I have built a home in NL

Has taken 5 years

If you are using sub trades to do it for you,get quotes and permits

120k is enough to build a 20X20 home

Have fun


----------



## Eder (Feb 16, 2011)

I have built many homes, several for myself. 
I would suggest hiring a home designer to draw up your plan. Couple grand but well worth it. Have your small home constructed as part of a future larger home, 24x24 is perfect as a garage plus loft for the future.

Cutting out the middle man and hiring a carpenter may not be cheaper in the long run. Sub trades are great at inflating their prices to novice self contractors, as well as potentially using and doing sub standard work. Don't count on the local building inspector to determine the quality of your final product,he only inspects to ensure compliance to local and national building codes.

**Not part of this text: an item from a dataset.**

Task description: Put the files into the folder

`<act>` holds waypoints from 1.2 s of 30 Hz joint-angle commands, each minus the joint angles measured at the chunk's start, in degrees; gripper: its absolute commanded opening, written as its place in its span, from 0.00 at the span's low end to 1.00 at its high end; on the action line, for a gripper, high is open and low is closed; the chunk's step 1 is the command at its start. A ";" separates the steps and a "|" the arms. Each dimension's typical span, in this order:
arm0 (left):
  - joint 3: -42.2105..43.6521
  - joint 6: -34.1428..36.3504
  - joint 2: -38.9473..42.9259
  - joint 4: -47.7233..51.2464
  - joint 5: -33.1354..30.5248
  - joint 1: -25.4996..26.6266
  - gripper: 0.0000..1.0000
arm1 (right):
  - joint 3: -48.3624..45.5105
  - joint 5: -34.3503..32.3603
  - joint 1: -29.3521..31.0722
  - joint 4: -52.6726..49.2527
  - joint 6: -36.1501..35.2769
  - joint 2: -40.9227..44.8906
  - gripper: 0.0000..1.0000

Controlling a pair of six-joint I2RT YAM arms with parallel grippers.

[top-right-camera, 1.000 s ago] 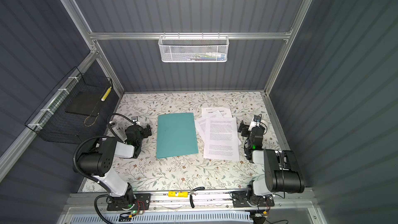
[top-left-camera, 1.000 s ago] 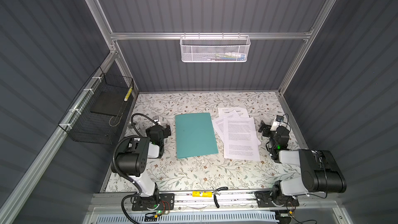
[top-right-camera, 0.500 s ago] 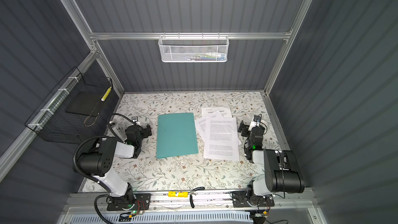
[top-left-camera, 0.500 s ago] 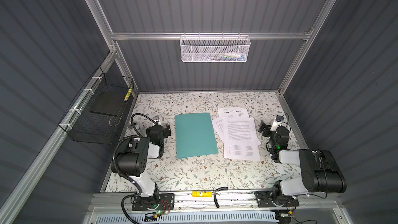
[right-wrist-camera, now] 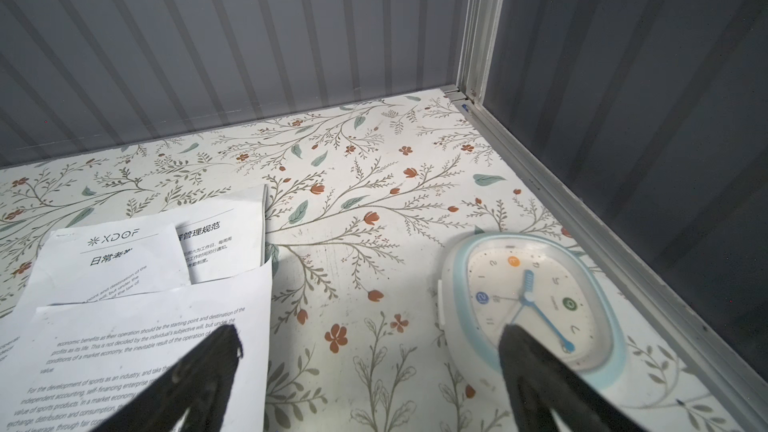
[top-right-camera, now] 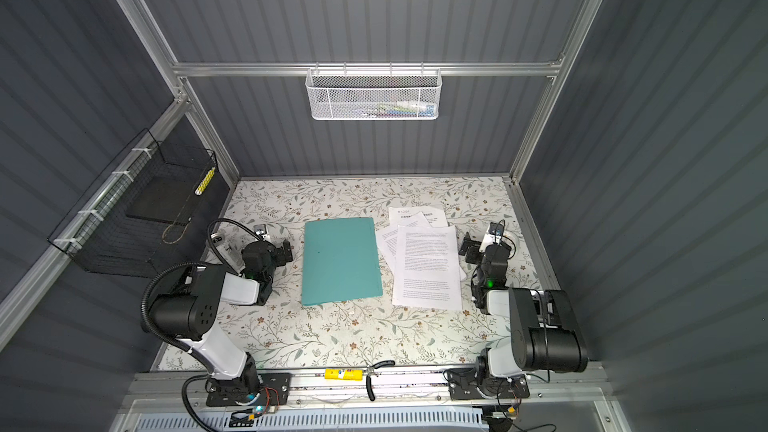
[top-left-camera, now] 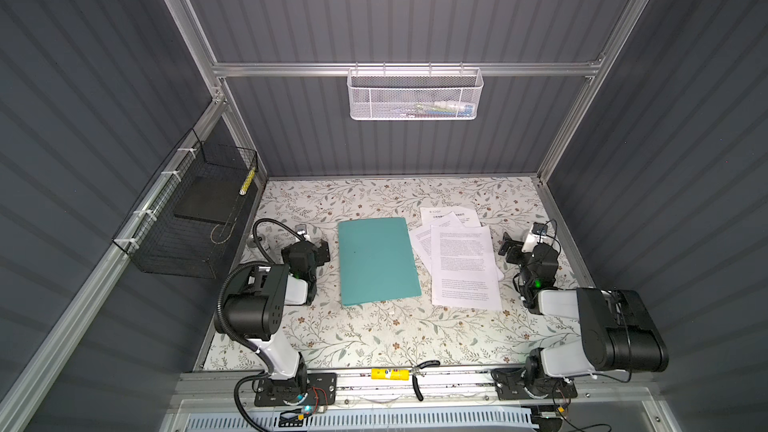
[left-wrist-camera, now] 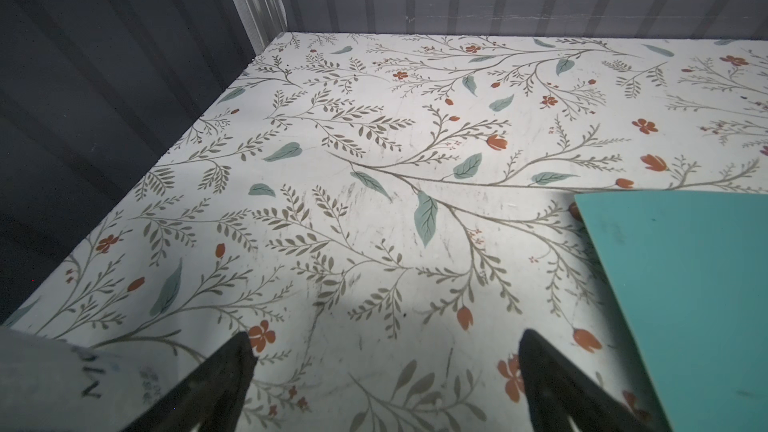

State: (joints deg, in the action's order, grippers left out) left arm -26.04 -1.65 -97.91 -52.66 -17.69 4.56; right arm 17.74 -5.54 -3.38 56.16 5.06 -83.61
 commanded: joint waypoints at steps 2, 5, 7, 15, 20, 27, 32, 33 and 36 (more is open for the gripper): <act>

A reputable local contractor will most likely get the job done in a timely basis and most likely the same cost as you would spend yourself.
Good luck!


----------



## Joewho (Nov 18, 2015)

Eder said:


> I have built many homes, several for myself.
> I would suggest hiring a home designer to draw up your plan. Couple grand but well worth it. Have your small home constructed as part of a future larger home, 24x24 is perfect as a garage plus loft for the future.
> 
> Cutting out the middle man and hiring a carpenter may not be cheaper in the long run. Sub trades are great at inflating their prices to novice self contractors, as well as potentially using and doing sub standard work. Don't count on the local building inspector to determine the quality of your final product,he only inspects to ensure compliance to local and national building codes.
> ...


I am not sure I understand this quote:
Have your small home constructed as part of a future larger home, 24x24 is perfect as a garage plus loft for the future.

Does that mean that you would turn your small house into the garage, should you build a larger one? I don't see that as being too practical. But, maybe I am misreading your answer, as well. 
thanks joe


----------



## Eder (Feb 16, 2011)

Yep...design to turn the main floor into the future garage should you decide to expand. Pretty standard strategy with people that bought acreages years ago with no building requirements but on a budget. That is another reason a decent designer/draftsman is required. Don't understand why this wouldn't be practical.


----------



## ashin1 (Mar 22, 2014)

Thanks everyone for the input!

one thing to mention i work in the lab with a another lab tech(floor laying is his second hustle), and he told me he would lay the floor for free as long as i buy the supplies, supply the beer and give him a hand.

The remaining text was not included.